◆ **Exercise goal**
Exactly the lines from the one containing "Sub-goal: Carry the" through the end of the listing below are required, restated word for word and without pictures.
*** Data provided ***
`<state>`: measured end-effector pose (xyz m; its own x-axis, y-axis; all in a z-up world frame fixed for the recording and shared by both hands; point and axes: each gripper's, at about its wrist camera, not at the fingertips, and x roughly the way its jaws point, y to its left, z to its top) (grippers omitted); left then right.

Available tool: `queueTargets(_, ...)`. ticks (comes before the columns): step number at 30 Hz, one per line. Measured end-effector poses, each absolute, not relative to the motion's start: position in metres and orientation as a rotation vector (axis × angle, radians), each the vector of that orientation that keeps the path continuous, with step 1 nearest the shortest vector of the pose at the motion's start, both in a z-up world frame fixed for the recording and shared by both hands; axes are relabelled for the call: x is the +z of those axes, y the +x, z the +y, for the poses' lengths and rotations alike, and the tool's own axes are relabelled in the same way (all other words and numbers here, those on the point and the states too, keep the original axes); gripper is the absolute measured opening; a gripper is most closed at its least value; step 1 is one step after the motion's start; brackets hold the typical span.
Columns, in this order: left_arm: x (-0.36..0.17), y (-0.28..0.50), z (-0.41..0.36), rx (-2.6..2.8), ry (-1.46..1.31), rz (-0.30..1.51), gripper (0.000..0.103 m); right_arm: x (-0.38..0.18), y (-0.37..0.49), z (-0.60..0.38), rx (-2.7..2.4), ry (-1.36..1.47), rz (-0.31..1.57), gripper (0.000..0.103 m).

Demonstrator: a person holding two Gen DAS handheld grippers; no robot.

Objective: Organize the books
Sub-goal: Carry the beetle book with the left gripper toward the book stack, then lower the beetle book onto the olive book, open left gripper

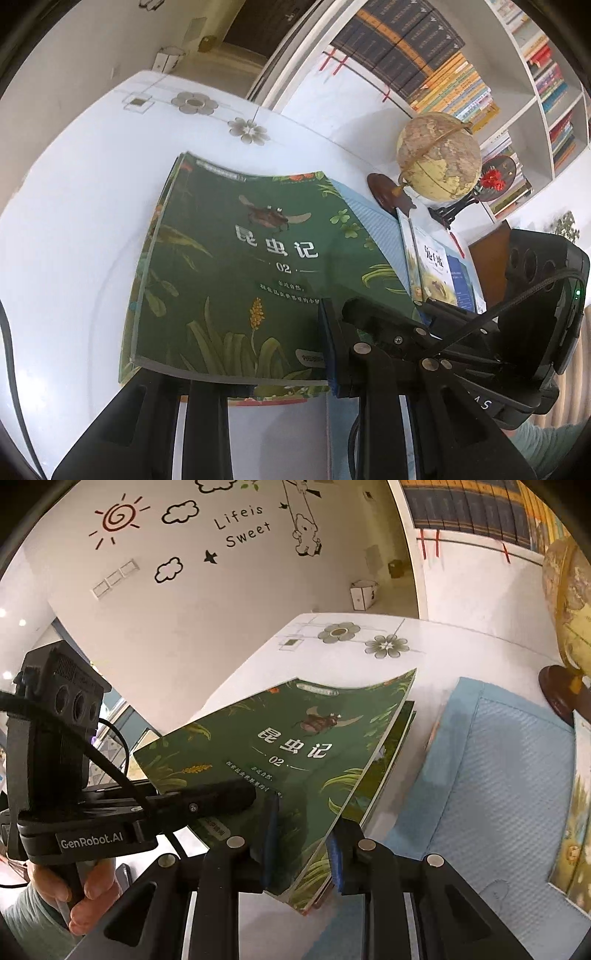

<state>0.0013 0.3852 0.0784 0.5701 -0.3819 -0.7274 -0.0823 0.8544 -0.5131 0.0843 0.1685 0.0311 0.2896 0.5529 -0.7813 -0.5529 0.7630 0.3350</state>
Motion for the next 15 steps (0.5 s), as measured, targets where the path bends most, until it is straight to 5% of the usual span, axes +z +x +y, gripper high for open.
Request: queueTargets(15, 0.032, -0.028, 0.408, -0.11, -0.681, 1.103, 0.03, -0.013, 0.085, 0.174, 0.698, 0.064, 1.187, 0.024)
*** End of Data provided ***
◆ **Result for this exercise**
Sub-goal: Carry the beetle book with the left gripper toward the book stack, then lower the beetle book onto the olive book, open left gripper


<state>0.0013 0.3852 0.0784 0.5701 -0.3819 -0.7274 -0.0823 0.8544 -0.5131 0.0843 0.1685 0.0311 0.2896 0.5529 -0.7813 -0.5529 0.7630 0.3350</state>
Motion for the next 15 steps (0.5 s), as measured, targets where the path bends most, until it is straight to 5% of the usual span, axes +z +x +y, gripper high for open.
Request: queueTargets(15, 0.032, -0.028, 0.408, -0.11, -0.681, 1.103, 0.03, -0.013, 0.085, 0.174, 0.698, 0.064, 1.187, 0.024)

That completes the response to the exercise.